Stored items
▬▬▬▬▬▬▬▬▬▬
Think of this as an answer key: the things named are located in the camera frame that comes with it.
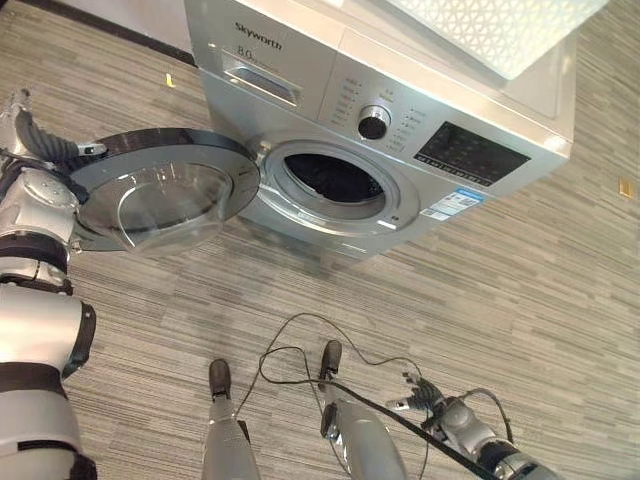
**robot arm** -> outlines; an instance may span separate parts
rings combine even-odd
[[[51,140],[41,148],[55,154],[62,145],[24,116],[26,100],[20,92],[0,116],[0,472],[9,480],[94,480],[61,383],[89,358],[96,325],[67,278],[78,200],[20,141],[17,128],[27,122],[32,142]]]
[[[534,458],[500,438],[476,417],[462,399],[445,398],[431,382],[404,374],[414,385],[413,395],[387,402],[394,410],[424,410],[429,418],[422,428],[500,480],[561,480]]]

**sticker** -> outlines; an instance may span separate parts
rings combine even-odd
[[[459,188],[454,193],[447,195],[438,203],[431,205],[431,210],[444,215],[456,215],[467,208],[484,202],[484,196],[466,188]]]
[[[420,212],[420,215],[424,215],[425,217],[434,218],[436,220],[440,220],[444,222],[448,220],[450,215],[445,215],[444,213],[436,212],[435,210],[431,210],[430,208],[425,208]]]

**digital display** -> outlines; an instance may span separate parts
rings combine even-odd
[[[449,122],[442,124],[414,158],[485,187],[531,160]]]

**floor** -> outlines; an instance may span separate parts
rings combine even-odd
[[[619,177],[640,180],[638,51],[640,3],[612,0],[581,29],[571,161],[365,263],[331,268],[240,222],[172,258],[75,256],[76,295],[99,323],[66,388],[100,478],[199,478],[208,363],[229,360],[240,398],[269,339],[299,312],[336,321],[373,359],[413,357],[447,394],[492,389],[517,445],[567,479],[639,478],[640,208],[618,194]],[[190,67],[15,0],[0,12],[0,65],[0,97],[29,86],[36,119],[62,136],[208,125]],[[277,345],[307,349],[315,371],[334,337],[303,317]],[[408,393],[405,368],[369,367],[346,349],[342,373],[384,402]],[[294,354],[267,370],[303,377]],[[491,405],[470,404],[502,431]],[[259,381],[241,417],[263,479],[345,477],[306,386]],[[424,445],[387,424],[416,478]],[[425,478],[471,475],[432,452]]]

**white basket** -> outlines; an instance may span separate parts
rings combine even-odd
[[[507,79],[608,0],[387,0]]]
▬▬▬▬▬▬▬▬▬▬
• TASK INSTRUCTIONS: Make an exact copy of all entries above, dropping the images.

• PROBLEM SOLUTION:
Think of this as an answer key: the things named are located in the camera frame that comes with it.
**robot arm** -> outlines; an instance may span separate parts
rings combine even-odd
[[[51,140],[41,148],[55,154],[62,145],[24,116],[26,100],[20,92],[0,116],[0,472],[9,480],[94,480],[61,383],[89,358],[96,325],[67,278],[78,200],[20,141],[17,128],[27,122],[32,142]]]
[[[534,458],[500,438],[476,417],[462,399],[445,398],[431,382],[404,374],[414,385],[413,395],[387,402],[394,410],[424,410],[429,418],[422,428],[500,480],[561,480]]]

**sticker** -> outlines; an instance may span separate parts
rings combine even-odd
[[[459,188],[454,193],[447,195],[438,203],[431,205],[431,210],[444,215],[456,215],[467,208],[484,202],[484,196],[466,188]]]
[[[420,212],[420,215],[424,215],[425,217],[434,218],[436,220],[440,220],[444,222],[448,220],[450,215],[445,215],[444,213],[436,212],[435,210],[431,210],[430,208],[425,208]]]

**digital display** -> outlines; an instance may span separate parts
rings combine even-odd
[[[449,122],[442,124],[414,158],[485,187],[531,160]]]

**floor** -> outlines; an instance may span separate parts
rings combine even-odd
[[[619,177],[640,180],[638,51],[640,3],[612,0],[581,29],[571,161],[365,263],[331,268],[240,222],[172,258],[75,256],[76,295],[99,323],[66,388],[100,478],[199,478],[208,363],[229,360],[240,398],[269,339],[299,312],[336,321],[373,359],[413,357],[447,394],[492,389],[517,445],[567,479],[639,478],[640,208],[618,194]],[[190,67],[15,0],[0,12],[0,65],[0,97],[29,86],[36,119],[62,136],[208,125]],[[277,345],[307,349],[315,371],[334,337],[303,317]],[[408,393],[405,368],[369,367],[346,349],[342,373],[384,402]],[[294,354],[267,370],[303,377]],[[491,405],[470,404],[502,431]],[[259,381],[241,417],[263,479],[345,477],[306,386]],[[424,445],[387,424],[416,478]],[[425,478],[471,475],[432,452]]]

**white basket** -> outlines; an instance may span separate parts
rings combine even-odd
[[[507,79],[608,0],[387,0]]]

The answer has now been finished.